Councillor Caudwell questioned how Primary, Secondary Schools and Academies in the borough were being used to help identify families needing support and what steps the Council was taking to survey its own employees.  Members were informed that the Council had a Lead Officer in place providing a link to education services. The Schools Newsletter was also used to convey messaging around support services available in the borough for families to access.  Internally, the Council offered cost of living support to all of its employees, with several services available to employees on-line, ‘Lunch and Learn’ sessions and the Council Core Brief sign posting Here2Help services, all of which raise awareness of available support services for Council employees.


Councillor Grinsell highlighted that regarding SCH, Here2Help services were available on-line and that SCH support services would feature in the next Newsletter being issued to all SCH tenants. Furthermore, software had been introduced to trial which helped to predict which tenants may be beginning to experience financial difficulties, particularly in respect of rent arrears.


Councillor Howell noted that the Council was working to support Solihull residents in many ways, which included the use of the borough’s library network, signposting services, Council web site pages and the Connect services, releasing Council reserves to support the voluntary and community sector and distribution of £1.4M from the Household Support Funding Scheme.

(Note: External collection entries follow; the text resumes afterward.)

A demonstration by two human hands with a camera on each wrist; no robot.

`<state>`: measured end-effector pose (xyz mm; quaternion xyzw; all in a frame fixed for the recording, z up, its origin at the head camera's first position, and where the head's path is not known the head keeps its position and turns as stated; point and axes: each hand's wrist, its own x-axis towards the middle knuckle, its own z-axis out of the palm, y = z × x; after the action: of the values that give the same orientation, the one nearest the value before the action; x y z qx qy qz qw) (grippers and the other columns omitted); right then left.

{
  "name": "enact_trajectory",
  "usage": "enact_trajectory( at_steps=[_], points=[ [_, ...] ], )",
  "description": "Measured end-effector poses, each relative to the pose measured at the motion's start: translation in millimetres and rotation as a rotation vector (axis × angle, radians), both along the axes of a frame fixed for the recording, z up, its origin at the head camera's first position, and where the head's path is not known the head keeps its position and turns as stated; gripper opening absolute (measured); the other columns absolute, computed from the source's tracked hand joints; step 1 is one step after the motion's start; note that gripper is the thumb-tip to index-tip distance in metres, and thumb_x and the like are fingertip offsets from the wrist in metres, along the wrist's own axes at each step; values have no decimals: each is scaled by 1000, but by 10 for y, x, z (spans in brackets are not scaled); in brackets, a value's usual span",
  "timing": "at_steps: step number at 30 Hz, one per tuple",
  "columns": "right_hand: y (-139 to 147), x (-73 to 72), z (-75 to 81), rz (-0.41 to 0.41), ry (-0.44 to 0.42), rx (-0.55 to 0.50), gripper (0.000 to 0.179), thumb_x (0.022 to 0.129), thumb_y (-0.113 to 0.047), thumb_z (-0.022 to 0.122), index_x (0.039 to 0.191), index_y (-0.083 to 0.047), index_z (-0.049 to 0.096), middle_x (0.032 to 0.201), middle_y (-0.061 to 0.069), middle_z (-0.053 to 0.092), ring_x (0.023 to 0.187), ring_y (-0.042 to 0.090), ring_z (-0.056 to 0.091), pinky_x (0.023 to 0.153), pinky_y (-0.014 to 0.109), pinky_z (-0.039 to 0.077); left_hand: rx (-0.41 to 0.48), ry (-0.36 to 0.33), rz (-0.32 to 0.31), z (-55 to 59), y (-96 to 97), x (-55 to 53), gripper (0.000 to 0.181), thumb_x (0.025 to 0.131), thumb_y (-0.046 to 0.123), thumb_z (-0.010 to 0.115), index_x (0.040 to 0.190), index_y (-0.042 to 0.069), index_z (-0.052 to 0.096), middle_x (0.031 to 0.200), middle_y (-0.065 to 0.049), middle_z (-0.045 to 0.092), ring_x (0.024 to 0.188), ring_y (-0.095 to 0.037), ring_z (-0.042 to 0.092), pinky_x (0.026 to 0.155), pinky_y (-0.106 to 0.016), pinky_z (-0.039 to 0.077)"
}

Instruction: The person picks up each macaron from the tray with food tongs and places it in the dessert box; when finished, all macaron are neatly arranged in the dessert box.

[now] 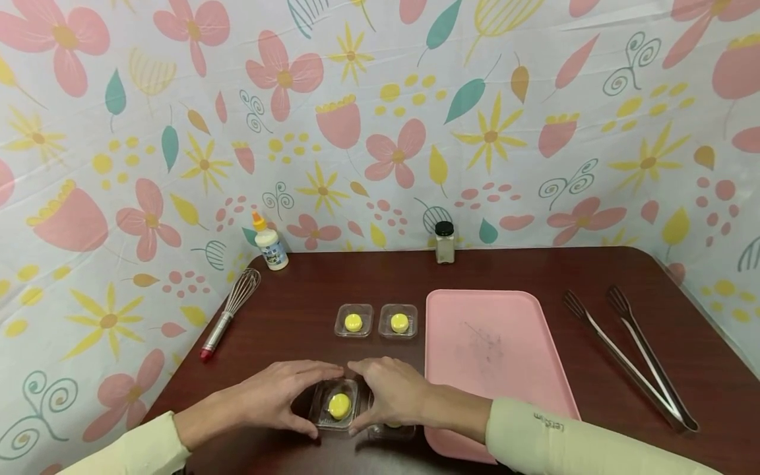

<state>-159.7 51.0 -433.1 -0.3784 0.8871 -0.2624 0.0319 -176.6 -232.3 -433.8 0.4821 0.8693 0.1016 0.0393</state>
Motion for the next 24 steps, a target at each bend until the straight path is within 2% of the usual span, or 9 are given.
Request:
enact_trajectory(
  at_steps=[4,11,18,24],
  points=[
    [130,24,68,-20,-17,-1,98,69,-48,100,144,3,61,140,15,68,126,33,66,103,49,56,1,-4,7,45,6,-46,95,83,65,83,157,15,51,154,5,56,140,-14,54,110,-44,51],
    [350,100,114,-58,-22,12,88,75,-48,97,141,1,64,134,11,71,123,31,67,100,51,56,-7,20,-9,94,70,-78,85,89,67,76,155,18,53,151,7,58,136,-12,56,108,-43,52],
    [629,83,198,-137,-31,-32,80,85,-46,90,145,-1,61,139,9,68,127,29,65,106,54,52,1,86,-28,150,132,-152,76,96,64,70,154,18,54,153,6,57,136,-14,56,110,-40,49],
    [952,-5,238,-197,64,-80,76,90,-45,86,149,-7,59,147,6,63,136,30,60,109,55,49,35,174,-36,211,111,-266,76,98,59,71,156,15,52,156,-2,56,142,-22,52,116,-45,44]
  ],
)
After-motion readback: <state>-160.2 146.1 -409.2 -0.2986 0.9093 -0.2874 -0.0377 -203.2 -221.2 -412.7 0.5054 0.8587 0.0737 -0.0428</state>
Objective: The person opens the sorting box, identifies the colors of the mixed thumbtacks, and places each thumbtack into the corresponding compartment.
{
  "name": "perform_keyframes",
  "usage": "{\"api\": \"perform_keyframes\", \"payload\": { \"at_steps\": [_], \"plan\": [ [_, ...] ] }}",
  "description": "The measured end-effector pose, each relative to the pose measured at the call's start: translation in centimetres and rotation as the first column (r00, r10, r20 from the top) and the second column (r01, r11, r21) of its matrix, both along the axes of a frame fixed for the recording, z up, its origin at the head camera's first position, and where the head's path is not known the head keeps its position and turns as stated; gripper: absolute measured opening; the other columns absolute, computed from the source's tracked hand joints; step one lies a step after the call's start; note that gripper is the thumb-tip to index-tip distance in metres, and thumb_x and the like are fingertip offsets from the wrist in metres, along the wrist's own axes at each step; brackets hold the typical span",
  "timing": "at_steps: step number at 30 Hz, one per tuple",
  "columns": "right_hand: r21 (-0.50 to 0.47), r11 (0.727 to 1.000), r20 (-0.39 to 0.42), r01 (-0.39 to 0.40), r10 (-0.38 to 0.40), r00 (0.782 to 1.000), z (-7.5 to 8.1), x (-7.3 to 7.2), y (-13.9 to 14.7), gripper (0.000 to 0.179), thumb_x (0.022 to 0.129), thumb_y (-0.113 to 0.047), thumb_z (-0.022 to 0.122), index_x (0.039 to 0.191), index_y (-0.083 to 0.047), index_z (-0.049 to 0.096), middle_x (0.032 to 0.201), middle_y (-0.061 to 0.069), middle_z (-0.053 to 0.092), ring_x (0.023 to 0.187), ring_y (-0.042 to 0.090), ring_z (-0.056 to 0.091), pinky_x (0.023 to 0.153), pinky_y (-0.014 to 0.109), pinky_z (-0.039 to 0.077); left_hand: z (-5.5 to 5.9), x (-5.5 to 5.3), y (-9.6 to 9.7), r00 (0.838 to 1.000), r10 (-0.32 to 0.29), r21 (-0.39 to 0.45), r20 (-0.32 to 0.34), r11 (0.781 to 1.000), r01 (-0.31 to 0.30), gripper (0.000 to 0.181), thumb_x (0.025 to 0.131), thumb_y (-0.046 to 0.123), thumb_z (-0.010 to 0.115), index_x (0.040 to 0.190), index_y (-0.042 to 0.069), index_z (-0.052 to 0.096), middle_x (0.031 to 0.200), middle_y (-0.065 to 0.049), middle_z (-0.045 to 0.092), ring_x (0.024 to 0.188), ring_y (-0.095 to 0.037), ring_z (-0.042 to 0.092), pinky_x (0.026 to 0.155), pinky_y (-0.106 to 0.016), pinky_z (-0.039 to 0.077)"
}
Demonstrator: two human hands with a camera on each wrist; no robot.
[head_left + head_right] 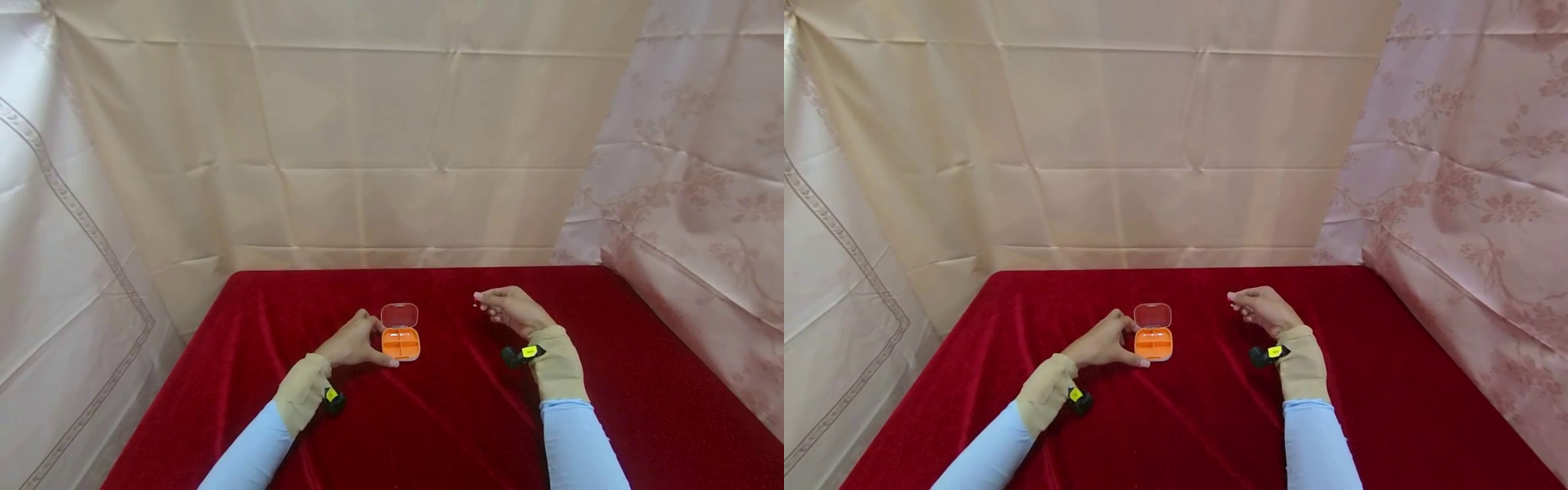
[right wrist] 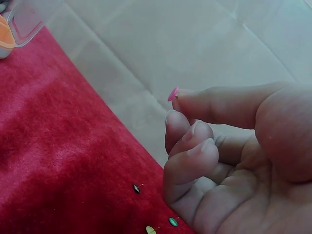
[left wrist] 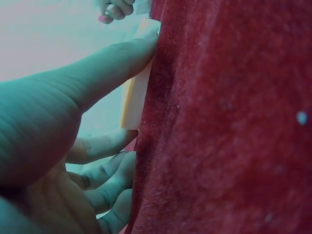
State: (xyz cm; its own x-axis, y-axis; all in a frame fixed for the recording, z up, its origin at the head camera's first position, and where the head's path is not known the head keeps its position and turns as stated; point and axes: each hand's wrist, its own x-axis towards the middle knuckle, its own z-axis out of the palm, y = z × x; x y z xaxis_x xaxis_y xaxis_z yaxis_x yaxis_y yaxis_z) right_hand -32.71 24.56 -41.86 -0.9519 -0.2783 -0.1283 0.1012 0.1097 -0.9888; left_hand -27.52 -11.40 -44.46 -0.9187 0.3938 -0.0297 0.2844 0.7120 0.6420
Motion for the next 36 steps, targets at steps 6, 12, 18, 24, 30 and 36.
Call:
{"api": "perform_keyframes", "payload": {
  "at_steps": [6,12,18,24,30,36],
  "plan": [
    [0.003,1.000,-0.025,0.016,-0.016,1.000,0.2,-0.2,-0.2,0.012,0.102,-0.015,0.066,0.095,-0.008,0.073,0.082,0.002,0.066,0.065,0.007,0.049,0.060,0.021,0.044,-0.1,0.1,0.0,1.000,0.015,0.022,-0.015,1.000,-0.014,0.070,0.068,0.045,0.096,0.117,0.008,0.062,0.128,-0.007,0.042,0.104,-0.023,0.057,0.097,-0.040,0.049],
    [-0.004,1.000,-0.047,0.027,-0.027,0.999,0.1,-0.3,-0.3,0.012,0.101,-0.016,0.068,0.096,-0.007,0.072,0.080,-0.001,0.066,0.065,0.007,0.048,0.059,0.021,0.043,-0.3,0.2,-0.1,0.999,-0.002,0.037,-0.040,0.999,0.004,0.066,0.068,0.044,0.097,0.113,0.008,0.063,0.139,-0.010,0.035,0.107,-0.026,0.058,0.097,-0.040,0.049],
    [0.019,1.000,-0.073,0.007,-0.006,0.997,0.2,-0.3,-0.4,0.012,0.101,-0.016,0.069,0.095,-0.006,0.074,0.082,0.001,0.067,0.065,0.007,0.048,0.059,0.022,0.043,-0.4,0.0,0.0,0.999,0.006,0.031,-0.037,1.000,-0.005,0.063,0.067,0.045,0.097,0.108,0.010,0.064,0.135,-0.007,0.036,0.105,-0.024,0.057,0.096,-0.038,0.048],
    [0.066,0.998,-0.090,-0.007,0.013,0.996,0.1,-0.2,-0.7,0.012,0.100,-0.016,0.069,0.095,-0.006,0.074,0.082,0.001,0.065,0.064,0.008,0.049,0.059,0.023,0.042,-0.3,0.0,0.0,1.000,0.012,0.033,-0.018,0.999,-0.011,0.063,0.068,0.045,0.097,0.108,0.010,0.063,0.131,-0.006,0.037,0.102,-0.022,0.057,0.094,-0.037,0.048],
    [0.082,0.996,-0.093,-0.019,0.027,0.995,0.1,-0.2,-1.2,0.012,0.100,-0.016,0.070,0.096,-0.005,0.073,0.080,0.001,0.062,0.064,0.007,0.049,0.058,0.022,0.042,-0.2,0.0,0.0,1.000,0.008,0.015,-0.010,1.000,-0.008,0.064,0.069,0.045,0.095,0.112,0.007,0.065,0.116,-0.007,0.044,0.093,-0.020,0.054,0.087,-0.037,0.049],
    [0.074,0.997,-0.082,-0.037,0.043,0.996,0.1,-0.3,-1.4,0.015,0.099,-0.019,0.070,0.099,-0.004,0.071,0.078,-0.001,0.057,0.065,0.007,0.047,0.058,0.022,0.043,-0.2,0.0,0.0,1.000,-0.006,0.007,-0.013,1.000,0.006,0.065,0.070,0.044,0.095,0.113,0.006,0.065,0.099,-0.002,0.053,0.087,-0.016,0.050,0.079,-0.033,0.046]
  ]
}}
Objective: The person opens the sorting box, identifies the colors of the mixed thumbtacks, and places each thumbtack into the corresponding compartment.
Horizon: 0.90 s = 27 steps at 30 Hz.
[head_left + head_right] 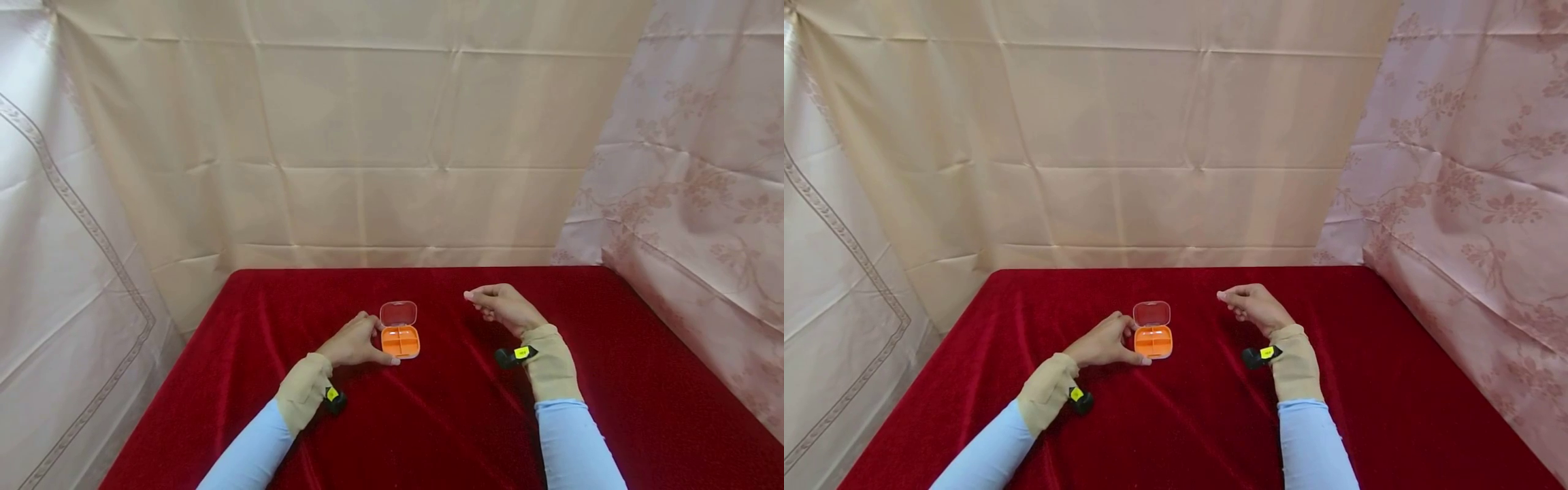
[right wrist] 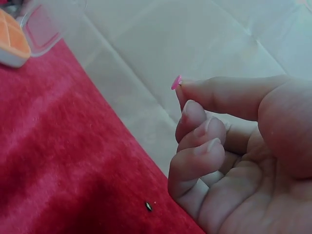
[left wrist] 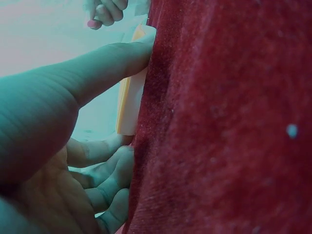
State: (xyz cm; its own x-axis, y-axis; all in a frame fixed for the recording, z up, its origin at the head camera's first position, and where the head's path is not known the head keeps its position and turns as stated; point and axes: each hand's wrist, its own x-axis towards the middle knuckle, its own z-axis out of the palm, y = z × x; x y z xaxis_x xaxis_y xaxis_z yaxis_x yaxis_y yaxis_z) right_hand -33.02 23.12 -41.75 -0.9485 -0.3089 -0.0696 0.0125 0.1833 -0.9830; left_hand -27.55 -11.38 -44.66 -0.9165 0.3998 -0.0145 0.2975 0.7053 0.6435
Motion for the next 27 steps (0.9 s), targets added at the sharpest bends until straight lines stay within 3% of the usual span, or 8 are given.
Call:
{"api": "perform_keyframes", "payload": {
  "at_steps": [10,18,27],
  "plan": [
    [-0.004,1.000,-0.005,-0.010,0.010,1.000,0.5,0.1,-0.9,0.012,0.099,-0.020,0.071,0.097,-0.009,0.073,0.076,-0.003,0.059,0.064,0.007,0.050,0.056,0.021,0.040,0.1,-0.1,-0.1,1.000,-0.012,0.026,0.015,1.000,0.011,0.064,0.071,0.040,0.095,0.113,0.006,0.062,0.090,-0.002,0.058,0.083,-0.016,0.053,0.074,-0.031,0.045],
    [0.076,0.996,-0.052,-0.038,0.042,0.998,0.5,0.2,-1.7,0.032,0.100,-0.021,0.070,0.113,0.007,0.069,0.077,0.000,0.057,0.066,0.010,0.050,0.057,0.023,0.041,0.2,0.0,-0.1,1.000,-0.013,0.040,0.018,0.999,0.012,0.064,0.071,0.038,0.096,0.114,0.004,0.062,0.090,-0.004,0.058,0.083,-0.017,0.053,0.073,-0.032,0.045],
    [0.109,0.993,-0.034,-0.033,0.037,0.999,0.6,0.4,-2.2,0.040,0.098,-0.024,0.073,0.115,0.011,0.067,0.077,0.003,0.058,0.066,0.012,0.050,0.058,0.025,0.042,0.1,0.0,-0.1,0.999,-0.015,0.044,0.031,0.999,0.013,0.062,0.072,0.039,0.095,0.112,0.006,0.061,0.090,-0.004,0.058,0.082,-0.017,0.053,0.072,-0.032,0.045]
  ]
}}
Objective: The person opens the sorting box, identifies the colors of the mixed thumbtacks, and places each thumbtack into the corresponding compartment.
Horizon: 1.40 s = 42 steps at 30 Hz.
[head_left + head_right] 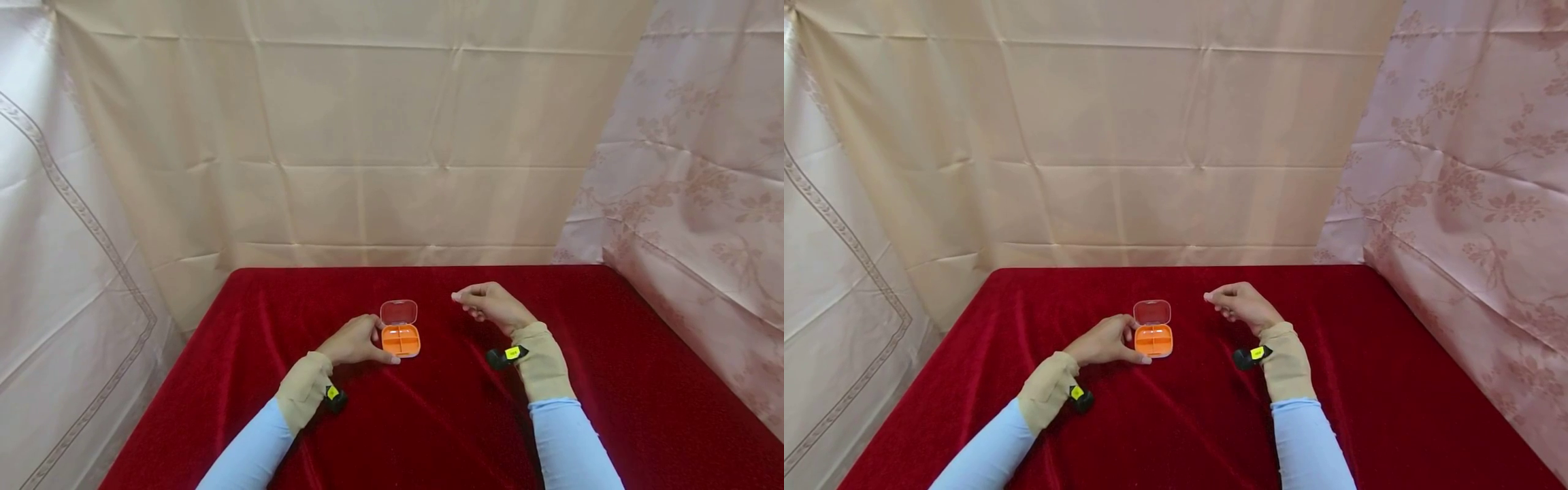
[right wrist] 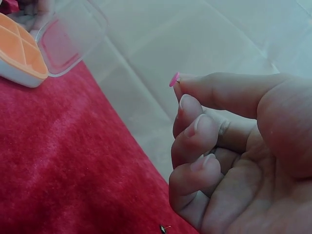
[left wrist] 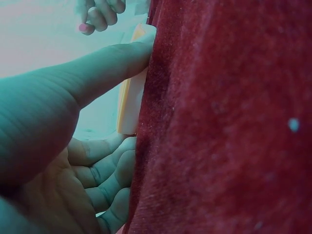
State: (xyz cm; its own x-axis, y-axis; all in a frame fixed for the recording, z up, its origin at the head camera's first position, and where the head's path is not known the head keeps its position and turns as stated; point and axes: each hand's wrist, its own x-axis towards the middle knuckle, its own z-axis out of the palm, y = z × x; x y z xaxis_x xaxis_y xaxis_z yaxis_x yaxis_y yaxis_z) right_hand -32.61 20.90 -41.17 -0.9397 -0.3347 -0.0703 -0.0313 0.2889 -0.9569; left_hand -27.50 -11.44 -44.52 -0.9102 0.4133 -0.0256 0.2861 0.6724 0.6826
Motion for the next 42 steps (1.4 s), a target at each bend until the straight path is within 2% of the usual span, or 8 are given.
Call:
{"api": "perform_keyframes", "payload": {
  "at_steps": [10,20,30,42],
  "plan": [
    [0.005,0.999,-0.016,-0.039,0.039,0.999,-0.6,-0.1,-0.5,0.037,0.100,-0.023,0.071,0.109,0.013,0.065,0.075,0.001,0.056,0.066,0.012,0.049,0.058,0.025,0.042,-0.1,-0.1,0.0,1.000,0.001,-0.005,0.002,1.000,-0.001,0.062,0.072,0.039,0.095,0.112,0.006,0.061,0.090,-0.003,0.057,0.082,-0.017,0.052,0.073,-0.031,0.045],
    [0.013,0.998,-0.015,-0.056,0.056,0.998,-0.1,0.1,-1.1,0.032,0.099,-0.023,0.071,0.104,0.009,0.066,0.075,0.001,0.055,0.066,0.012,0.048,0.058,0.024,0.042,0.1,-0.1,0.0,1.000,0.000,-0.004,-0.014,1.000,0.000,0.061,0.071,0.038,0.096,0.110,0.005,0.062,0.090,-0.005,0.058,0.082,-0.017,0.052,0.073,-0.032,0.044],
    [0.007,0.998,-0.003,-0.067,0.067,0.998,-0.1,0.3,-1.8,0.038,0.099,-0.023,0.071,0.109,0.012,0.065,0.076,0.002,0.056,0.066,0.013,0.048,0.059,0.024,0.042,0.0,-0.1,0.0,1.000,-0.002,-0.002,-0.006,1.000,0.002,0.061,0.071,0.038,0.096,0.111,0.006,0.062,0.090,-0.003,0.058,0.082,-0.017,0.053,0.073,-0.031,0.045],
    [0.013,0.997,0.003,-0.081,0.081,0.997,-0.2,0.5,-2.3,0.040,0.099,-0.024,0.071,0.109,0.014,0.064,0.075,0.001,0.055,0.066,0.012,0.048,0.058,0.025,0.041,-0.1,-0.2,0.0,1.000,-0.006,0.012,-0.004,1.000,0.006,0.060,0.072,0.039,0.095,0.110,0.006,0.063,0.089,-0.003,0.058,0.082,-0.017,0.053,0.073,-0.032,0.045]
  ]
}}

Councillor Parker noted that there was much work in progress and being implemented by the Council and its partners to counter the current cost of living pressures. The Cost-of-Living Pressures Action Plan would continue to be kept under review and the Scrutiny Board updated accordingly. Councillor Parker noted that all Councillors had a role to play in supporting the signposting of those Council services which would assist residents in alleviating the everyday cost of living pressures. 


Councillor Parker concluded that he was satisfied the Council was delivering all initiatives, resources and support it could at the present time in the interests of the borough’s residents but would like to see further bridges built with the borough’s business sector.


Having considered and discussed the ‘Solihull’s Response to the Cost-of-Living Pressure’ report in detail, the Resources and Delivering Value Scrutiny Board:




(i)  To note and support the approach the Council was taking to support residents through the winter period in 2022.